Florida tomato supply gaps are expected with the Immokalee area damage up to 80% of the crop, some growers say. For this updated Dec. 15 evening coverage, see Florida vegetables 'severely hurt'.

(UPDATED COVERAGE, 11:30 a.m.) IMMOKALEE, Fla. — Early estimates have tomatoes and other vegetables suffering significant damage from consecutive nights of freezing weather in south Florida growing regions Dec. 15, with possible supply gaps at the end of the year.

Immokalee-area tomatoes could be down by as much as 80% while Belle Glade-area green beans and corn could be devastated.

Bob Spencer, vice president and sales manager of West Coast Tomato Inc., Palmetto, which has winter tomato production in the Immokalee area, called damage severe after subfreezing temperatures struck the region during the early morning hours of Dec. 15.

He said initial damage looks to be 70%-80%, and buyers should expect shortages.

UPDATED: Freeze wipes out some Florida tomatoes

File photo

Growers face substantial freeze damage in the Immokalee-Fla., area, following several nights of freezing temparatures. The damage could be worse than what the area saw after a January 2010 freeze, shown in this Florida tomato field.

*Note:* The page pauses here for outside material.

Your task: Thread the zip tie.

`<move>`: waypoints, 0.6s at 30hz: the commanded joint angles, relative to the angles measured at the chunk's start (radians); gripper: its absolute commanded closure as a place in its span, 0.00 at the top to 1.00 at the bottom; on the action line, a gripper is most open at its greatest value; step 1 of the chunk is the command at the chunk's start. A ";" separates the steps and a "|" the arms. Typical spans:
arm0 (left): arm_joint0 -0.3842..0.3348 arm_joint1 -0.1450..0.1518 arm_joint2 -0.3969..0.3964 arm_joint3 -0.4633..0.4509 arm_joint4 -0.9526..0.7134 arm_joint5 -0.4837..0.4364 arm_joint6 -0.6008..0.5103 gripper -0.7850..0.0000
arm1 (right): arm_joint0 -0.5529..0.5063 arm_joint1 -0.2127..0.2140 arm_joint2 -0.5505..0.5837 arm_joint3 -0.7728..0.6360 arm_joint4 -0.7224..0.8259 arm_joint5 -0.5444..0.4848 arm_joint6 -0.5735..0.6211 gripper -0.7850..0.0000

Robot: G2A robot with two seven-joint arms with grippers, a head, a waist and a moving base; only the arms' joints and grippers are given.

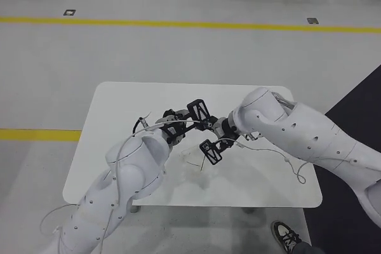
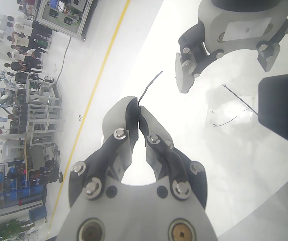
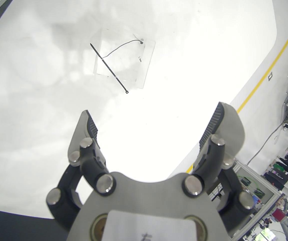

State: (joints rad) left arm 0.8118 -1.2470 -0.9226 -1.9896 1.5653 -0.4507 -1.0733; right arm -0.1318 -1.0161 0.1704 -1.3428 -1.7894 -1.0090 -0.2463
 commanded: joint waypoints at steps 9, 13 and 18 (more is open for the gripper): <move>0.000 0.000 0.000 0.000 0.000 0.000 0.000 0.00 | -0.043 -0.116 0.000 0.176 -0.314 -0.003 -0.247 0.93; 0.022 0.002 -0.014 0.004 0.019 0.014 0.039 0.00 | -0.044 -0.174 0.000 0.285 -0.443 -0.003 -0.401 0.50; 0.037 0.002 -0.019 0.002 0.039 0.007 0.049 0.00 | -0.033 -0.251 0.000 0.407 -0.645 -0.003 -0.561 0.46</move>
State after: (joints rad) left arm 0.8483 -1.2447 -0.9415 -1.9874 1.6025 -0.4430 -1.0220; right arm -0.1660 -1.2538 0.1700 -0.9587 -2.3918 -1.0123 -0.7810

“When we saw the freeze coming, we started harvesting all the tomatoes we could and have them in the room,” he said Dec. 15. “We plan to sell next during the next four to five days. After that inventory is sold, there will be a gap of four to six weeks of not a lot of product coming out of Florida. After that, there won’t be any product coming out.”

In Belle Glade, the nation’s winter hub for beans and corn, temperatures fell to the mid-20s.

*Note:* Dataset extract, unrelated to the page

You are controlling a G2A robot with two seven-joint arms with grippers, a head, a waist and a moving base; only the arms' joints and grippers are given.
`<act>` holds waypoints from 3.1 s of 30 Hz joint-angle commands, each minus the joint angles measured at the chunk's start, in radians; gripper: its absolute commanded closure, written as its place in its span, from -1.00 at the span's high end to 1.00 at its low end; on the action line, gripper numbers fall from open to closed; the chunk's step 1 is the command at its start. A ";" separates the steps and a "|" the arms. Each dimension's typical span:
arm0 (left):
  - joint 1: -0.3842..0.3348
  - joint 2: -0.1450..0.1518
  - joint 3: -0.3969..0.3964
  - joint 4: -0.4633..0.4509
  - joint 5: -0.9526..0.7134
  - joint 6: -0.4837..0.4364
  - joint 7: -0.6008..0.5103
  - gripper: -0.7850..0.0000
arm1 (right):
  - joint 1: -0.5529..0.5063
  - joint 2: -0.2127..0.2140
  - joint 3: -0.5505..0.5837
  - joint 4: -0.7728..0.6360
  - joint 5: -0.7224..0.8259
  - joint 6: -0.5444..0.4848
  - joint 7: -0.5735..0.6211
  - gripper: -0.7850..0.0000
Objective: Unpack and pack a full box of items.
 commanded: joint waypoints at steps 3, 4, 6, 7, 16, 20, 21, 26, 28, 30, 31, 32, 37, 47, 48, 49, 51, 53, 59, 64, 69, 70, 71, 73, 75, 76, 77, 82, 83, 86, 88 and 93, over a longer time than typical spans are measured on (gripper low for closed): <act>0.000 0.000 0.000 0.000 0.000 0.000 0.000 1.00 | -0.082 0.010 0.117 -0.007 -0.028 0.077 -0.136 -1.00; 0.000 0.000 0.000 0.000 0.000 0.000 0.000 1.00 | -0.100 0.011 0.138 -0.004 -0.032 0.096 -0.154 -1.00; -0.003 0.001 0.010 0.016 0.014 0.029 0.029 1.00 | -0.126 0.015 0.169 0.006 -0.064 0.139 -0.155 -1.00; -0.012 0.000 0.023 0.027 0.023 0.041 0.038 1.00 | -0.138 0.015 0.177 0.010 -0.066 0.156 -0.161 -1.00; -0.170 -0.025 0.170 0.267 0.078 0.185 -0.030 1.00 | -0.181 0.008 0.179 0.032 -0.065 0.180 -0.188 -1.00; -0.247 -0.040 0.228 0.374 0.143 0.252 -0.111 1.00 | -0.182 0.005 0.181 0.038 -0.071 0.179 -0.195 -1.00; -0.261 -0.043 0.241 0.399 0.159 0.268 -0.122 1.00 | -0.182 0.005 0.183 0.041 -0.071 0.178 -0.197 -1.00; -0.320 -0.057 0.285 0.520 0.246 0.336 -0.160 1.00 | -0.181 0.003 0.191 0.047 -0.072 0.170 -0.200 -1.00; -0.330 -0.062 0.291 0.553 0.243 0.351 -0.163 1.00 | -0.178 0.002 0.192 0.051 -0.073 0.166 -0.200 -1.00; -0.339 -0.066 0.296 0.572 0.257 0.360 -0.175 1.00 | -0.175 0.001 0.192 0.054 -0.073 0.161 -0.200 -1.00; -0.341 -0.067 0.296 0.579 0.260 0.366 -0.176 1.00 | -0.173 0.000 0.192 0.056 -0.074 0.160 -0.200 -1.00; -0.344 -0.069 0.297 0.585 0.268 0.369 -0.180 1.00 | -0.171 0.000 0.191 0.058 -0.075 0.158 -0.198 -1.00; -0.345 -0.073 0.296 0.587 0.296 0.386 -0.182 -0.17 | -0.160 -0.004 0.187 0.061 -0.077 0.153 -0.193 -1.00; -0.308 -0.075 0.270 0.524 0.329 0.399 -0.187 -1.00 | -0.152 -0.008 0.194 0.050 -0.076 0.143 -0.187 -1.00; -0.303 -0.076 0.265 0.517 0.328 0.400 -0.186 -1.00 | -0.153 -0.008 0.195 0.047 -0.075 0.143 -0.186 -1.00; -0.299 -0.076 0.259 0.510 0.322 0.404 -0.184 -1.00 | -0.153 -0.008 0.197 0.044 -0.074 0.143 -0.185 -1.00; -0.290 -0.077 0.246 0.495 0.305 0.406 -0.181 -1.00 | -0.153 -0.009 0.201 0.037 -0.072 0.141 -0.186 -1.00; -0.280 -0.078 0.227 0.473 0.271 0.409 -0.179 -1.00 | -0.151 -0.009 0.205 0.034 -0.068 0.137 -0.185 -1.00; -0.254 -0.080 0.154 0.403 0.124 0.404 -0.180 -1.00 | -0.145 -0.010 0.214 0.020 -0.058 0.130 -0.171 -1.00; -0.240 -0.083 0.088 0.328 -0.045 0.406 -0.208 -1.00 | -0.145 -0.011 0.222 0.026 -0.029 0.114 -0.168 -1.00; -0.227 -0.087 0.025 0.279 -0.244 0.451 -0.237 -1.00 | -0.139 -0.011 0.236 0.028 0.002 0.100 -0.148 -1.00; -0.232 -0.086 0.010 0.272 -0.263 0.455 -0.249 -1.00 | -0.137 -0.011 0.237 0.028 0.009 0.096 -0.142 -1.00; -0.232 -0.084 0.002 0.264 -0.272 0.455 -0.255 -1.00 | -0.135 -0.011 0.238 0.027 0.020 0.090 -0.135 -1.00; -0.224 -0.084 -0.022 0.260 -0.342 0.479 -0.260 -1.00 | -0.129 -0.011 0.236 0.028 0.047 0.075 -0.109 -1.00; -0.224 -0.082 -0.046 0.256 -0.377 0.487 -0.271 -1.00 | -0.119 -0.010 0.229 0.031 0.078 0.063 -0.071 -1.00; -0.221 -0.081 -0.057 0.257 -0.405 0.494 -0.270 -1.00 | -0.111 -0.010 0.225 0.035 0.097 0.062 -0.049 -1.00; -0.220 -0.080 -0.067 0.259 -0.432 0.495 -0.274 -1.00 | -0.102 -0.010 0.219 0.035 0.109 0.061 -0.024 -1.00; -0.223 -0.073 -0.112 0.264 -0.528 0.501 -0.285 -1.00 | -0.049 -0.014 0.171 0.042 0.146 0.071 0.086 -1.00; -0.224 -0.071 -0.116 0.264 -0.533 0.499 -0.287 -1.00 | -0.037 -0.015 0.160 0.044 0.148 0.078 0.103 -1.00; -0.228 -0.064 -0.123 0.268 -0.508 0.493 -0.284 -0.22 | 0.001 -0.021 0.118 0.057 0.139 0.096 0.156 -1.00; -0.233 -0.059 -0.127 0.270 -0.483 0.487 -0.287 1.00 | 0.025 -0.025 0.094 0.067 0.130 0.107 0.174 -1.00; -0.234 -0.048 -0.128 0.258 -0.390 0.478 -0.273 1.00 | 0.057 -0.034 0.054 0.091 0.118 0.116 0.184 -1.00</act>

Though no one has given an official estimate on damage, Mike Owens, a salesman with Pioneer Growers Co-op, Belle Glade, said he has never seen so much ice in the area.

“It looks like it’s very devastating,” he said Dec. 15. “We got hit last week pretty bad, so there wasn’t a whole lot left still green and still alive. We definitely had a frost and had lots of ice everywhere this morning. Everything is probably frozen.”

Gene McAvoy, a multi-county vegetable agent in Hendry County, LaBelle, said the region’s tomatoes suffered extensive damage.

“We have had some pretty significant damage,” he said. “It’s not quite as bad as last year I would say, but a lot of the older stuff was frozen out. Some of the younger tomatoes, growers were able to protect with irrigation. Most of the tomatoes within 10 days of harvest are pretty much frozen.”

McAvoy said growers were able to save some young plants by creating a “microclimate” protecting the plants.

The Immokalee-area tomato harvest generally begins in late November and ramps up in volume in December, with central Florida production typically finishing by Christmas.

Growers report tomatoes in the central Florida Palmetto-Ruskin growing region, which typically end production by late December, were destroyed as temperatures fell to 29 degrees.